James mengungkapkan, dibentuknya perusahaan bernama Sushi Tei Indonesia pada 23 April 2003 dengan komposisi pemegang saham, Sushi Tei Singapura (penggugat I) pemilik 270 saham mewakili 60% dari jumlah modal ditempatkan dan disetor.
Selanjutnya, Sonny Kurniawan pemilik 27 saham atau 16% dari jumlah modal ditempatkan dan Kusnadi Rahardja (tergugat 2) pemilik 108 saham atau mewakili 24% dari jumlah modal disetor.
LISENSI
Dalam pembentukan perusahaan Sushi Tei Indonesia tersebut, penggugat 1 dan 2 menandatangani suatu license agreement pada 26 Juli 2003.
Dengan demikian, Sushi Tei Indonesia memperoleh lisensi untuk menggunakan merek dagang, nama dagang, logo, desain terdaftar, hak cipta, patent, tata cara, informasi, gambar dan material lain terkait dengan pengoperasian restoran menggunakan merek Sushi Tei di Indonesia.

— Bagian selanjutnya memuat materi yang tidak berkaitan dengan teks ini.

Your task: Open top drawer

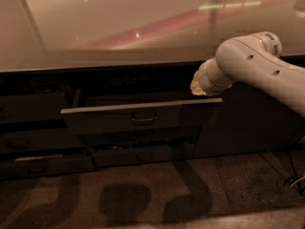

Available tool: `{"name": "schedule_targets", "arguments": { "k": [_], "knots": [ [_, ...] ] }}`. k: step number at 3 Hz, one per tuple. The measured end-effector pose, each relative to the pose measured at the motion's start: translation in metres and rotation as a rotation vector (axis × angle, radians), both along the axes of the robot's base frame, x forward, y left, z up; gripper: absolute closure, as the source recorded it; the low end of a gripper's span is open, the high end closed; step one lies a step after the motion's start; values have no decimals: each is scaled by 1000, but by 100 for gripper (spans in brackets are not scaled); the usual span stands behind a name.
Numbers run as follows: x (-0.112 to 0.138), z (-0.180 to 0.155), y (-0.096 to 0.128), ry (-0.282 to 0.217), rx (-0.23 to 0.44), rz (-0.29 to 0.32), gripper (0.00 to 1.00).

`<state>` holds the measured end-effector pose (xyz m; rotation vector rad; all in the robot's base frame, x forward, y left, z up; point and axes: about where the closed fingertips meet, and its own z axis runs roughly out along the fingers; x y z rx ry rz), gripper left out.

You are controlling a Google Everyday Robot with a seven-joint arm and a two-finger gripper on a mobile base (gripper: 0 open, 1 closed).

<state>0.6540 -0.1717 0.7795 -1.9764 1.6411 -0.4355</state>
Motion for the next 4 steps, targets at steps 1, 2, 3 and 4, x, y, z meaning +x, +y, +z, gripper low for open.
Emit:
{"name": "schedule_targets", "arguments": {
  "k": [1,2,3,4],
  "knots": [
    [5,-6,-4,28,5,-12,100],
    [17,-16,19,65,-37,24,100],
    [21,-30,85,77,-142,119,100],
    [26,-32,101,62,-176,153,100]
  ]
}}
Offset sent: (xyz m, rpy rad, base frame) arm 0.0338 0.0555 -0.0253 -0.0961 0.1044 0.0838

Menurutnya, tergugat pernah menjabat Presiden Direktur pada PT Sushi Tei Indonesia, tetapi hanya sampai Juli 2019.
Oleh karena itu, kata James, kliennya menuntut tergugat 1 dan 2 membuat klarifikasi di situs web Grup Boga bahwa perusahaan itu tidak pernah menjadi pemegang waralaba utama (master franchise) dari merek Sushi Tei di Indonesia.
Memerintahkan tergugat 1 dan 2 secara bersama-sama maupun sendiri-sendiri untuk mencabut dan memusnahkan semua materi pemasaran yang telah mereka publikasi atau dipublikasikan dimana merek Sushi Tei muncul bersama dengan merek-merek lain dibawah manajemen Grup Boga.
Penggugat juga menuntut ganti rugi material sebanyak US$100juta dan telah menghabiskan banyak dana tidak sedikit untuk mempromosikan merek Sushi Tei.
Sementara itu, kuasa hukum Boga Inti Oktavianus Wijaya belum mau berkomentar lebih banyak atas gugatan yang dilayangkan Sushi Tei kepada kliennya.
Kami belum ada komentar dulu karena perlu waktu juga untuk mempelajari berkasnya. Jadi nanti kalau sudah waktunya jawaban, nanti kami tanggapi.